== Task goal ==
Using the records that follow, tally the lines containing the word "would" and state only the count.

=== Record extracts ===

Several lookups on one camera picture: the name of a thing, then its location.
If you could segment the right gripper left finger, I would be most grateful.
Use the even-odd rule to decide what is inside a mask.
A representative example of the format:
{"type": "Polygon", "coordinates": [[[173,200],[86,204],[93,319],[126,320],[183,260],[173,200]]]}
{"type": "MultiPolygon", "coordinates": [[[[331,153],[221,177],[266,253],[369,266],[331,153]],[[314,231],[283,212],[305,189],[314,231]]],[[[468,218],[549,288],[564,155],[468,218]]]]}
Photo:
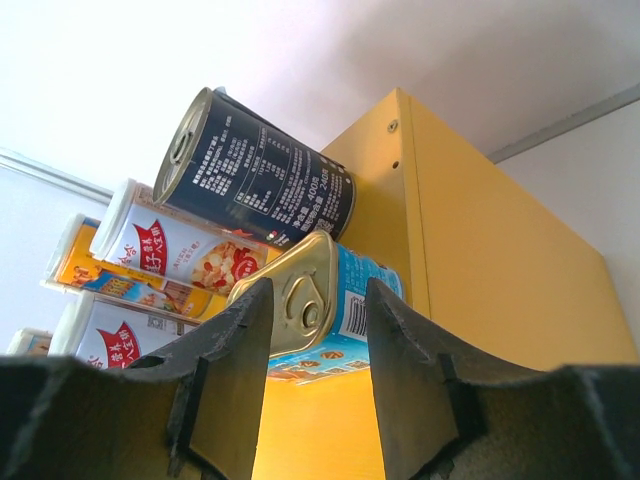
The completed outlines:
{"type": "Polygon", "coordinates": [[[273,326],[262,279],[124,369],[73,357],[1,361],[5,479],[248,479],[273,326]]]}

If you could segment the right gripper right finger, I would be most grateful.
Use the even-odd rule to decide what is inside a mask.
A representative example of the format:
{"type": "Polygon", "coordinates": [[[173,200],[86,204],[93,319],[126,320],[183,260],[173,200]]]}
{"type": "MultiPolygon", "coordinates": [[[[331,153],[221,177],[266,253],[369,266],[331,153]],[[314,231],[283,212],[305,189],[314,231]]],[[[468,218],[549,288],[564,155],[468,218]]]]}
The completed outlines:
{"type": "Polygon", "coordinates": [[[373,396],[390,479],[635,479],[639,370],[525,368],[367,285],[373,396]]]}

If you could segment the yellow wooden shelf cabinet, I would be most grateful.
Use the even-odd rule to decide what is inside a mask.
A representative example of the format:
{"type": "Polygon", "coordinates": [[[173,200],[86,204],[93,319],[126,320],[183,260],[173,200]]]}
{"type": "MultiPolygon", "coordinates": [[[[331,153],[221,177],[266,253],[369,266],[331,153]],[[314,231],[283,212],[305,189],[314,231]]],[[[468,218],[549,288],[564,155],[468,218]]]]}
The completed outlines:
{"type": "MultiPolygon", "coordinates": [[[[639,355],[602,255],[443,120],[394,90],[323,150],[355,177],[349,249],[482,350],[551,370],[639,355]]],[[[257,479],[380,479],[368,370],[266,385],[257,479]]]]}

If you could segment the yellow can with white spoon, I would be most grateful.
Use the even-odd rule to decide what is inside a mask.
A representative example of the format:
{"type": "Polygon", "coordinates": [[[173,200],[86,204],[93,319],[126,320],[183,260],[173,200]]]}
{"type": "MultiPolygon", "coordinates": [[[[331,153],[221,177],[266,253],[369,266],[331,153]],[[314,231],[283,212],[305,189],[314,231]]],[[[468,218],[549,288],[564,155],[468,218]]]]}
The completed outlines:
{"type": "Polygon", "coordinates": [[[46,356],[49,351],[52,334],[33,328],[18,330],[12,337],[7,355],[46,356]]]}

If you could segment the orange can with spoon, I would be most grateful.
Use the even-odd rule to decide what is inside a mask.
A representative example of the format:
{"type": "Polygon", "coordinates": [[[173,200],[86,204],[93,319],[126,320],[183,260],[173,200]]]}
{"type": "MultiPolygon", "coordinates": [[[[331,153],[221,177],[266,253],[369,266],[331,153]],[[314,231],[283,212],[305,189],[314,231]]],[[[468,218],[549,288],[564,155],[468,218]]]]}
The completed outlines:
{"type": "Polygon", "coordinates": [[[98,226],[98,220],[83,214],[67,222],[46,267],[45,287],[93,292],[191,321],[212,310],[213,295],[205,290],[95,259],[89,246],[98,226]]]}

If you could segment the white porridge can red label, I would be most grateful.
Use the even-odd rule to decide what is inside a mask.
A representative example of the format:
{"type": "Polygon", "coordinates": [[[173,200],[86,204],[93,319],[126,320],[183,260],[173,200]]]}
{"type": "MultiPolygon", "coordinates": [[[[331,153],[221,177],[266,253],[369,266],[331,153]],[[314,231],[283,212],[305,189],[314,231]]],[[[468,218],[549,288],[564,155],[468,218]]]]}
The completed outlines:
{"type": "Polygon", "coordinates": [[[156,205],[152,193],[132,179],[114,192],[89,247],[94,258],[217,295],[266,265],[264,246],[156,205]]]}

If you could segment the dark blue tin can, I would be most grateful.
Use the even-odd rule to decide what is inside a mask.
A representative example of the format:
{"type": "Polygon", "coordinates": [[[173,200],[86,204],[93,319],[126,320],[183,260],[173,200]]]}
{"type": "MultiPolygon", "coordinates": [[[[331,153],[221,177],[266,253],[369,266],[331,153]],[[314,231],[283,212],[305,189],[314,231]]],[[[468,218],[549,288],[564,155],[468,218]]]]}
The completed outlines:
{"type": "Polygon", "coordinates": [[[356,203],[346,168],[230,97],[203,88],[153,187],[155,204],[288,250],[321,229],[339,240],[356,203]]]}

===
=== Record extracts ===

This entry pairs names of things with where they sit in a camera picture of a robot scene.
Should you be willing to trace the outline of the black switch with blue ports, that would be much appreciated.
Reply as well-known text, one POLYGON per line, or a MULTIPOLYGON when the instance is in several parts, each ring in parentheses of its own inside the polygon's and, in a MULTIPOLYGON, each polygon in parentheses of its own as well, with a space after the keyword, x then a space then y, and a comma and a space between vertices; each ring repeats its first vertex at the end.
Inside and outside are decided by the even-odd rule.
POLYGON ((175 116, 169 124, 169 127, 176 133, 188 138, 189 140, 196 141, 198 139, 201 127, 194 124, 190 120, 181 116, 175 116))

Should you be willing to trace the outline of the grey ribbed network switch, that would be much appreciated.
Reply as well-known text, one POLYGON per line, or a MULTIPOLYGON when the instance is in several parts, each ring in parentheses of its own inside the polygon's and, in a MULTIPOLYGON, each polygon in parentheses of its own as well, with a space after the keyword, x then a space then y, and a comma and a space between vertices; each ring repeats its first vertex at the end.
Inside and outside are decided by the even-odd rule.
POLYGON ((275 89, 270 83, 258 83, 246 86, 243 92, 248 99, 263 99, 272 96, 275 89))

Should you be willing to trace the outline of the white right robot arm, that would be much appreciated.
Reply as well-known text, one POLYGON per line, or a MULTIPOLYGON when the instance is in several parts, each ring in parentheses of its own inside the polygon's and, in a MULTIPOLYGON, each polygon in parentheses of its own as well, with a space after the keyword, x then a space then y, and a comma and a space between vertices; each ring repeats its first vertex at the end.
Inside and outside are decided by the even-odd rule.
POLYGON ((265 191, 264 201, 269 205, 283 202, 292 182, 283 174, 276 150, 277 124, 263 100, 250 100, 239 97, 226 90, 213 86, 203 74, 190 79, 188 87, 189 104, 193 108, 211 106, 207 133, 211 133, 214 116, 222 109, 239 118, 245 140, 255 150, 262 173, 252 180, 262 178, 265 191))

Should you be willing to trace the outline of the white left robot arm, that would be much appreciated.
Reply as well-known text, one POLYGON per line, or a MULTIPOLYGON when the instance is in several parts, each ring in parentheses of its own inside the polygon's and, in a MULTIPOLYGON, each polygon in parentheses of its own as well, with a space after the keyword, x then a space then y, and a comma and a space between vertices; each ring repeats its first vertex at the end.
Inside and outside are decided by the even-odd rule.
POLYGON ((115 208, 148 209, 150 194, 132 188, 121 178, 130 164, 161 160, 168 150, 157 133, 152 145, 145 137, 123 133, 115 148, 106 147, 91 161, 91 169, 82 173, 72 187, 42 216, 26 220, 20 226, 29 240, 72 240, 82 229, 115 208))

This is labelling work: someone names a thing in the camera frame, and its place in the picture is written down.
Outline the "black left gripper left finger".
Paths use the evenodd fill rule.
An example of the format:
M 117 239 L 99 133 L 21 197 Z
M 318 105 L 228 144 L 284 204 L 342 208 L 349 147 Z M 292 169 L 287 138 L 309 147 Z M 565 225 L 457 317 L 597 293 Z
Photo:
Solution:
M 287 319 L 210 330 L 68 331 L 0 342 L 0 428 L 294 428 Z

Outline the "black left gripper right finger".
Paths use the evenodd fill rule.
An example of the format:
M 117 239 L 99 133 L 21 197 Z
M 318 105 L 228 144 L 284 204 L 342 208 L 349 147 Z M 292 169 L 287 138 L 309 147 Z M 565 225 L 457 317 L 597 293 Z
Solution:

===

== Solution ==
11